- The problem -
Among the records that follow, set down only the lines from the one containing "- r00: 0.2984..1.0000" to the one containing "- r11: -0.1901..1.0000", both included, exactly.

Stored items from a collection
=-=-=-=-=
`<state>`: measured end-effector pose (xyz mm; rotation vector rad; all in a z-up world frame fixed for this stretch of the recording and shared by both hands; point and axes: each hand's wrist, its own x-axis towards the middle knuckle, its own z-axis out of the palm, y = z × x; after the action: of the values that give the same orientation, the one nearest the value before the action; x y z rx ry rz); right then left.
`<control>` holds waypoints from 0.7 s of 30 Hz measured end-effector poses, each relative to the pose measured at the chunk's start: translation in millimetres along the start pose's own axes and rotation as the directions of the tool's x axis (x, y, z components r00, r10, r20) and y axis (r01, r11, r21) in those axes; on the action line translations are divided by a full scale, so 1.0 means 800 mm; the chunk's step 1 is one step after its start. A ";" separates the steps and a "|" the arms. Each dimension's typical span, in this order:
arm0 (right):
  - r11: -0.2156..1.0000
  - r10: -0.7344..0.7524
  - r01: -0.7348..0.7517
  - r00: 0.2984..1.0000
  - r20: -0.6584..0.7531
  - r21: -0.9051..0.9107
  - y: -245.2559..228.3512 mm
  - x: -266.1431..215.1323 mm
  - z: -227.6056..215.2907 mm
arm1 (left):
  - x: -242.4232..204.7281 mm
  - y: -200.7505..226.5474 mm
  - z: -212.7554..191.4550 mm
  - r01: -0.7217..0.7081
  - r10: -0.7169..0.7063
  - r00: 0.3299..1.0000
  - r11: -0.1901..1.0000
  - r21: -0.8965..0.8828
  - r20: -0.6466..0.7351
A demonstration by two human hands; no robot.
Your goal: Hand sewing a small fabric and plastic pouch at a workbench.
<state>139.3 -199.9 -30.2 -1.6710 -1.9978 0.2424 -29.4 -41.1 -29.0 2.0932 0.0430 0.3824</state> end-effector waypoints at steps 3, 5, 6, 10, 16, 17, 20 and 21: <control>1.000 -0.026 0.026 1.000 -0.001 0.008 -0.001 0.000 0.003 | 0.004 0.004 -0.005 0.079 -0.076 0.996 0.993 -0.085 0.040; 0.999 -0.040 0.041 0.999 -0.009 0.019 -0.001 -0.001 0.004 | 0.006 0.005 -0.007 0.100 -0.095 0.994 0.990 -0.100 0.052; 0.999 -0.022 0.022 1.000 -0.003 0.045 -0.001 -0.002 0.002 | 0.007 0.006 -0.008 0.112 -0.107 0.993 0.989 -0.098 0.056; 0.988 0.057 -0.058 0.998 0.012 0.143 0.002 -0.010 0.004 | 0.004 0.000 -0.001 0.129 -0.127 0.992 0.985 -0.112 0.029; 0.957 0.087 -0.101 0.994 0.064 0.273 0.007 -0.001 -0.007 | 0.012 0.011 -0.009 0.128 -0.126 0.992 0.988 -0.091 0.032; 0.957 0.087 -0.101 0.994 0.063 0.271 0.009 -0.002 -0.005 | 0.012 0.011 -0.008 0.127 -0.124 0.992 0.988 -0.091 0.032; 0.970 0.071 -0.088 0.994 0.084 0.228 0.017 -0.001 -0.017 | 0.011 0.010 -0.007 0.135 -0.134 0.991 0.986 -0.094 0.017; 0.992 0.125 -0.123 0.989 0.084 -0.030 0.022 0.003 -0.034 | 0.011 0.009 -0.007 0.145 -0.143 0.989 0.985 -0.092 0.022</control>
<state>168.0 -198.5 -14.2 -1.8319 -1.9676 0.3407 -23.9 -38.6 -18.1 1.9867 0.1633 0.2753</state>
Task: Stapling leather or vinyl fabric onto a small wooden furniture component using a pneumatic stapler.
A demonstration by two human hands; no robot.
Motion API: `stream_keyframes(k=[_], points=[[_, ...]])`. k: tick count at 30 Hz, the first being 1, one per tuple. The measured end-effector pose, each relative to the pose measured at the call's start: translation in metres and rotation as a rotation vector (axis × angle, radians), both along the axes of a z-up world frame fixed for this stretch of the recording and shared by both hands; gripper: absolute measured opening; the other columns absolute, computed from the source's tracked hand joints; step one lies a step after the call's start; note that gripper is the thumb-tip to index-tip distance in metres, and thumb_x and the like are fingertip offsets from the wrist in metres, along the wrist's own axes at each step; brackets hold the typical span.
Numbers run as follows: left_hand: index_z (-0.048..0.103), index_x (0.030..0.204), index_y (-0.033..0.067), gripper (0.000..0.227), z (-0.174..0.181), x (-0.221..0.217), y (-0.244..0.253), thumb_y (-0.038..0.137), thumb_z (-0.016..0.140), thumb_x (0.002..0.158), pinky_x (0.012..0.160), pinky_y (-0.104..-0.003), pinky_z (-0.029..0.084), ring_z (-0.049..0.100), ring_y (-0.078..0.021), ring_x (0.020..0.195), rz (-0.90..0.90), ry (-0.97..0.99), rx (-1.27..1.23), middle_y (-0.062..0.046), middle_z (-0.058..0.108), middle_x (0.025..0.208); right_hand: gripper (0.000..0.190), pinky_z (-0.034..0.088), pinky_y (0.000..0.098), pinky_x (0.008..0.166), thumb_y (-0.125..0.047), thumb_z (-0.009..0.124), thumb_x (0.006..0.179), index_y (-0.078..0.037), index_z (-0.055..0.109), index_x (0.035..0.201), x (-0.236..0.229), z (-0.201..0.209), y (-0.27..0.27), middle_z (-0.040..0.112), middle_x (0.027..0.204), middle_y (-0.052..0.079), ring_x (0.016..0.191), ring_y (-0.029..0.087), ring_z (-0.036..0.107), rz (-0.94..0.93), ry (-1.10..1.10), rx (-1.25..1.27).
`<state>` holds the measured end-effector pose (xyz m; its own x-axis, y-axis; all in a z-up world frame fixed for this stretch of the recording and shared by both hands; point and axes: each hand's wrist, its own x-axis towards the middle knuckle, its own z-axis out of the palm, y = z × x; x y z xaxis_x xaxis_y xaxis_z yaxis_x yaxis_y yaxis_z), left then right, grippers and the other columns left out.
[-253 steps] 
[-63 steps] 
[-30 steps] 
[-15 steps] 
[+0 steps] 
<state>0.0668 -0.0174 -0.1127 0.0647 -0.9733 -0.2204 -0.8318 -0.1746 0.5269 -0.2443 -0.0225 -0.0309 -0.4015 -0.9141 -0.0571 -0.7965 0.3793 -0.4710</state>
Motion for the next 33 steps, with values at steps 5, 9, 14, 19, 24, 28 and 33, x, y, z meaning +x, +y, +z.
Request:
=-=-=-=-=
- Written response -
  - r00: 0.2984..1.0000
  - r20: -0.6584..0.7531
  - r21: -0.9051..0.9107
  - y: -245.2559..228.3512 mm
  - x: -266.1431..215.1323 mm
  - z: -227.6056..215.2907 mm
arm1 (left):
  - x: -242.4232..204.7281 mm
  - y: -200.7505..226.5474 mm
  - z: -212.7554..191.4550 mm
  - r01: -0.7217..0.7081
  - r10: -0.7169..0.7063
  - r00: 0.3299..1.0000
  - r11: -0.1901..1.0000

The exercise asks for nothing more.